-- WHAT YOU WILL DO --
Your task is to copy the stretch of lines in the records below that begins with the line containing "Coarse 3-D masks: for" and ends with the line containing "item at (321, 314), step", exactly as written, with nothing added.

-- DATA TO EXAMINE --
"""

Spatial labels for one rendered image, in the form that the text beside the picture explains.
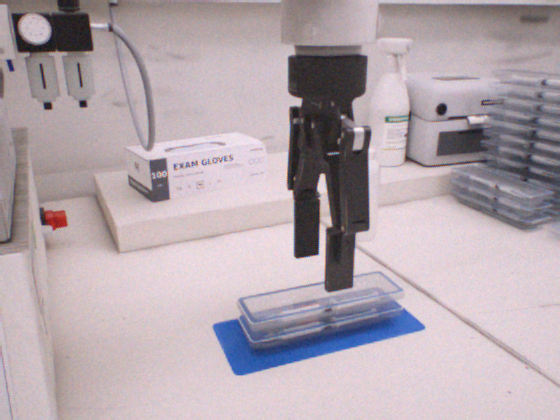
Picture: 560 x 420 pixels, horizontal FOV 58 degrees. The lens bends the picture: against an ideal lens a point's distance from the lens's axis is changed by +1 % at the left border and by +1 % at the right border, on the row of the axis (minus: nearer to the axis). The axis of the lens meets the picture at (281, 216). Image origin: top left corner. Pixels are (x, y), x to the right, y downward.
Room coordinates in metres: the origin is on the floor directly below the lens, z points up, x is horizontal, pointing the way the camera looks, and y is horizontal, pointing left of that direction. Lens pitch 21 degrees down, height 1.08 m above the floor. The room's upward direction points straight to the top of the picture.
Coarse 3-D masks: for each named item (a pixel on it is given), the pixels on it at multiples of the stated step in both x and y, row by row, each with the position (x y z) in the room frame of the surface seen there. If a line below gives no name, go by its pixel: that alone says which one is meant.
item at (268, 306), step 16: (288, 288) 0.51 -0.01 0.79; (304, 288) 0.51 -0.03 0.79; (320, 288) 0.51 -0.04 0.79; (352, 288) 0.51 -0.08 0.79; (368, 288) 0.51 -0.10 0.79; (384, 288) 0.51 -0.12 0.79; (400, 288) 0.51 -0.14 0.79; (256, 304) 0.47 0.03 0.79; (272, 304) 0.47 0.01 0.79; (288, 304) 0.47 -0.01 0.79; (304, 304) 0.47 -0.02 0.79; (320, 304) 0.47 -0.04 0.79; (336, 304) 0.47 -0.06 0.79; (256, 320) 0.44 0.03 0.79
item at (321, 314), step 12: (372, 300) 0.48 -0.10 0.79; (384, 300) 0.49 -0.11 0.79; (312, 312) 0.46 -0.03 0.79; (324, 312) 0.46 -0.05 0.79; (336, 312) 0.47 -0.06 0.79; (348, 312) 0.49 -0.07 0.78; (252, 324) 0.44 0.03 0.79; (264, 324) 0.44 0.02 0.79; (276, 324) 0.44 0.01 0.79; (288, 324) 0.46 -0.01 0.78; (300, 324) 0.46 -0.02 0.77
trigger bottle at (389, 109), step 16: (384, 48) 1.05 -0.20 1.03; (400, 48) 1.02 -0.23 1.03; (384, 64) 1.05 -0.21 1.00; (400, 64) 1.02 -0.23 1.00; (384, 80) 1.03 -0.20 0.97; (400, 80) 1.03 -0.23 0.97; (384, 96) 1.02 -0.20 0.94; (400, 96) 1.02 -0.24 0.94; (384, 112) 1.01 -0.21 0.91; (400, 112) 1.01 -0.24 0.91; (384, 128) 1.01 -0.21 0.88; (400, 128) 1.01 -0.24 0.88; (384, 144) 1.01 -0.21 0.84; (400, 144) 1.02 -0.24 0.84; (384, 160) 1.01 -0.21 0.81; (400, 160) 1.02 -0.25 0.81
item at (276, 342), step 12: (384, 312) 0.49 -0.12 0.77; (396, 312) 0.50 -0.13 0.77; (240, 324) 0.47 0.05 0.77; (336, 324) 0.47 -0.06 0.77; (348, 324) 0.47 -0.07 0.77; (360, 324) 0.48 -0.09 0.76; (372, 324) 0.50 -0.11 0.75; (288, 336) 0.45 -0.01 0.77; (300, 336) 0.45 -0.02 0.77; (312, 336) 0.47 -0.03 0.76; (252, 348) 0.44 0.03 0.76; (264, 348) 0.45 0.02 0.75
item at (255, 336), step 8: (392, 304) 0.51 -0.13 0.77; (360, 312) 0.49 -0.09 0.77; (368, 312) 0.49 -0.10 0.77; (376, 312) 0.49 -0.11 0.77; (328, 320) 0.48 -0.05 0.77; (336, 320) 0.48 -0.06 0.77; (344, 320) 0.48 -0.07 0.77; (248, 328) 0.46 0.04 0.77; (288, 328) 0.46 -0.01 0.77; (296, 328) 0.46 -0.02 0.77; (304, 328) 0.46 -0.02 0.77; (256, 336) 0.45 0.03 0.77; (264, 336) 0.44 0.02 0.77; (272, 336) 0.44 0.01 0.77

"""

-- REPLY TO THE EXERCISE --
Coarse 3-D masks: for each named item (a pixel on it is given), the pixels on it at multiples of the stated step in both x and y, row by row, each with the position (x y z) in the room frame of the surface seen there. If a line below gives no name, go by its pixel: that alone says which one is meant.
item at (268, 306), step 16: (288, 288) 0.51 -0.01 0.79; (304, 288) 0.51 -0.03 0.79; (320, 288) 0.51 -0.04 0.79; (352, 288) 0.51 -0.08 0.79; (368, 288) 0.51 -0.10 0.79; (384, 288) 0.51 -0.12 0.79; (400, 288) 0.51 -0.14 0.79; (256, 304) 0.47 0.03 0.79; (272, 304) 0.47 0.01 0.79; (288, 304) 0.47 -0.01 0.79; (304, 304) 0.47 -0.02 0.79; (320, 304) 0.47 -0.04 0.79; (336, 304) 0.47 -0.06 0.79; (256, 320) 0.44 0.03 0.79
item at (321, 314), step 12: (372, 300) 0.48 -0.10 0.79; (384, 300) 0.49 -0.11 0.79; (312, 312) 0.46 -0.03 0.79; (324, 312) 0.46 -0.05 0.79; (336, 312) 0.47 -0.06 0.79; (348, 312) 0.49 -0.07 0.78; (252, 324) 0.44 0.03 0.79; (264, 324) 0.44 0.02 0.79; (276, 324) 0.44 0.01 0.79; (288, 324) 0.46 -0.01 0.78; (300, 324) 0.46 -0.02 0.77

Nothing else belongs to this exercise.